Chernetsov was born in Lukh, currently part of Ivanovo Oblast, Russia. His father and older brother, Yevgraf, were icon painters. His brother, Nikanor Chernetsov, three years younger than Grigory, became a landscape painter as well, and often worked together with Grigory Chernetsov.
In 1819, Grigory Chernetsov, encouraged by Pavel Svinyin, who was earlier travelled to Lukh, arrived in Saint Petersburg where he wanted to enroll in the Imperial Academy of Arts. He was not admitted. However, he got permission to work there two hours per day. He was not granted a fellowship and had to live with the support of his father, being constantly low on money. In 1822, he was granted the small Silver Medal for his drawings and accepted to the academy, where he studied under Alexander Varnek and Maxim Vorobiev. In 1823, Nikanor joined him at the Academy. The brothers graduated in 1827 with small Gold Medals.
After graduation, Grigory Chernetsov was hired as a staff painter at the court. His duties included producing paintings of official events such as military parades or official receptions. In particular, his best known painting, The military parade on October 6, 1831 in Tsaritsyn Lug, Saint Petersburg incorporates portraits of a number of his famous contemporaries, including Alexander Pushkin, Vasily Zhukovsky, Ivan Krylov, and Nikolay Gnedich. The painting was created from 1832 to 1837 and was eventually bought by the state and given as a present to the future Tsar, Alexander II.
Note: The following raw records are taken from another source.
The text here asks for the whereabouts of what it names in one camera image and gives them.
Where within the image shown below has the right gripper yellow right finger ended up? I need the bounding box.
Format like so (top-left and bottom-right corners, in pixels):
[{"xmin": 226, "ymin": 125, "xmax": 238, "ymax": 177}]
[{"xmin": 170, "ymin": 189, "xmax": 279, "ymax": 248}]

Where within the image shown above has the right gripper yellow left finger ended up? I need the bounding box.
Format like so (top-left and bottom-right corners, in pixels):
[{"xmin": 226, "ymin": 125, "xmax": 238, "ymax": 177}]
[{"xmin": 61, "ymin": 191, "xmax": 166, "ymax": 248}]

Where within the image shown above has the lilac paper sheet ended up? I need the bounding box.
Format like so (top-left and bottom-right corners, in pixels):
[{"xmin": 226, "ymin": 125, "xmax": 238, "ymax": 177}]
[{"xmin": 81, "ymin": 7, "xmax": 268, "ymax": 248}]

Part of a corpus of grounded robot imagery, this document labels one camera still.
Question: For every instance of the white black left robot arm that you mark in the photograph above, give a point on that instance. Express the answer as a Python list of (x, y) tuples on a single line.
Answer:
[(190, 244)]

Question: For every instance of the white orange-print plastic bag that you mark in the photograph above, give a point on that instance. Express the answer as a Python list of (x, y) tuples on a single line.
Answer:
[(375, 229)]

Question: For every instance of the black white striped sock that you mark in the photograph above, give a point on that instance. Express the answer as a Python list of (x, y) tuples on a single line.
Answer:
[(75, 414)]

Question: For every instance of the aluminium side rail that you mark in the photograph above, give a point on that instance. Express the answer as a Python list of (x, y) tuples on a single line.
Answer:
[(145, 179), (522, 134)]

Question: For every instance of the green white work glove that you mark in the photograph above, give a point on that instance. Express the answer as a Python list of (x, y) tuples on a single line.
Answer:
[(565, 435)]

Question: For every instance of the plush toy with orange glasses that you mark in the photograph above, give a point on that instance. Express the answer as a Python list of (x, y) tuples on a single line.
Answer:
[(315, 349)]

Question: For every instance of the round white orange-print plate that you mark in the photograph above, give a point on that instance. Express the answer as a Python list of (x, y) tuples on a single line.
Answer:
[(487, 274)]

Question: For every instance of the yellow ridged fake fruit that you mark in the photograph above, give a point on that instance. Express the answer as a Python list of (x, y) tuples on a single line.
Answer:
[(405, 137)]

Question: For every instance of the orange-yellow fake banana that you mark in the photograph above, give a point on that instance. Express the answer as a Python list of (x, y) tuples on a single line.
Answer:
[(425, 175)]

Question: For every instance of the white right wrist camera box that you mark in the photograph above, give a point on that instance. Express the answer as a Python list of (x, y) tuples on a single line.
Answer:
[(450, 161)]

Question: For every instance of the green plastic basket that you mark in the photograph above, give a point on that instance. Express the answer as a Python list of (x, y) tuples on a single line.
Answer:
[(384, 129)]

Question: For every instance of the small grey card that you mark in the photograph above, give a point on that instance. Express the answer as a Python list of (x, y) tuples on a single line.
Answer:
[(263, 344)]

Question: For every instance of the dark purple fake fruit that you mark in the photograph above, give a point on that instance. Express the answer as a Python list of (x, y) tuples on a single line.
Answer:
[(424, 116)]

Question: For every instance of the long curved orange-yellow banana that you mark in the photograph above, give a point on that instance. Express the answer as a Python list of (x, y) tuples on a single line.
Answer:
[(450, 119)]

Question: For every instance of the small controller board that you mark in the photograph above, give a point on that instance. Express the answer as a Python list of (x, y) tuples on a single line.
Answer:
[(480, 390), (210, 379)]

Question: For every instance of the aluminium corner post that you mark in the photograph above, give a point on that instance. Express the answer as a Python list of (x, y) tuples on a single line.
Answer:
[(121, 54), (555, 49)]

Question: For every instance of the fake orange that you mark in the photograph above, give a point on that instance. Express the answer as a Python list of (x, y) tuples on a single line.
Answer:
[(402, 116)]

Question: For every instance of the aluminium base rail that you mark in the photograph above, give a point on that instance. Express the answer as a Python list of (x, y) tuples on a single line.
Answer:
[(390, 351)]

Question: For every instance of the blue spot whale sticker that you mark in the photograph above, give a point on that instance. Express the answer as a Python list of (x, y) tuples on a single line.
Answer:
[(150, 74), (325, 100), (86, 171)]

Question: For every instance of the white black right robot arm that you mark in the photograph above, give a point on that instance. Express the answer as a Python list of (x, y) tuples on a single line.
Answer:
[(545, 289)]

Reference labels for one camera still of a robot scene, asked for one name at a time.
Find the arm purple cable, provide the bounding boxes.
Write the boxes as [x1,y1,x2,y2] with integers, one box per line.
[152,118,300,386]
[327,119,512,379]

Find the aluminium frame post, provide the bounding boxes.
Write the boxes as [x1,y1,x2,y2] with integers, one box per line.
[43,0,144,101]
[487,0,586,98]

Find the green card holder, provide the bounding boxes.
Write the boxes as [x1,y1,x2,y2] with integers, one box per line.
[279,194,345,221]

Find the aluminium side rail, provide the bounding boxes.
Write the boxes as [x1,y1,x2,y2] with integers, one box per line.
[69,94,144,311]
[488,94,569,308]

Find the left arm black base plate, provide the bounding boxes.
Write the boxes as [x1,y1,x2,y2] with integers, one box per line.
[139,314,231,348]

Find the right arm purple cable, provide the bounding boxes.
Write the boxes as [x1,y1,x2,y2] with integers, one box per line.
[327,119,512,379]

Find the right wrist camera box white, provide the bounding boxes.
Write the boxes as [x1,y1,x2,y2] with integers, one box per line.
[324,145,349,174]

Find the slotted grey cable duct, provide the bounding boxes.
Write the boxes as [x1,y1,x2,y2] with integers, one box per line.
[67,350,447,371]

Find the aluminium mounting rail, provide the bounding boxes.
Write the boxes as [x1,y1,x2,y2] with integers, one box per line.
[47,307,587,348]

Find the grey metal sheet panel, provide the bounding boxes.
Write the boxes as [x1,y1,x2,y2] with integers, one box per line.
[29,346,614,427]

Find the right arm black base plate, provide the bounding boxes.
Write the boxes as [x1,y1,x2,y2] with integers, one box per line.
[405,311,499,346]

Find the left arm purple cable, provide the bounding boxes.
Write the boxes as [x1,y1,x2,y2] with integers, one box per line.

From 1837 on, the Chernetsov brothers worked together. In 1838, they travelled down the Volga between Rybinsk and Astrakhan, making landscape sketches on their way, and later using these sketches to make paintings. They also produced a 700 metres (2,300 ft) long panorama of the banks of the Volga which eventually was accepted as a gift by Nicholas I. In the 1840s, they travelled over Italy and the Middle East, but attempts to sell the resulting lithographs in Russia were highly unsuccessful. When Grigory Chernetsov died in 1865, his brother did not have enough money to bury him.
In 1833, the Chernetsov brothers lobbied creation of the first high school in Lukh.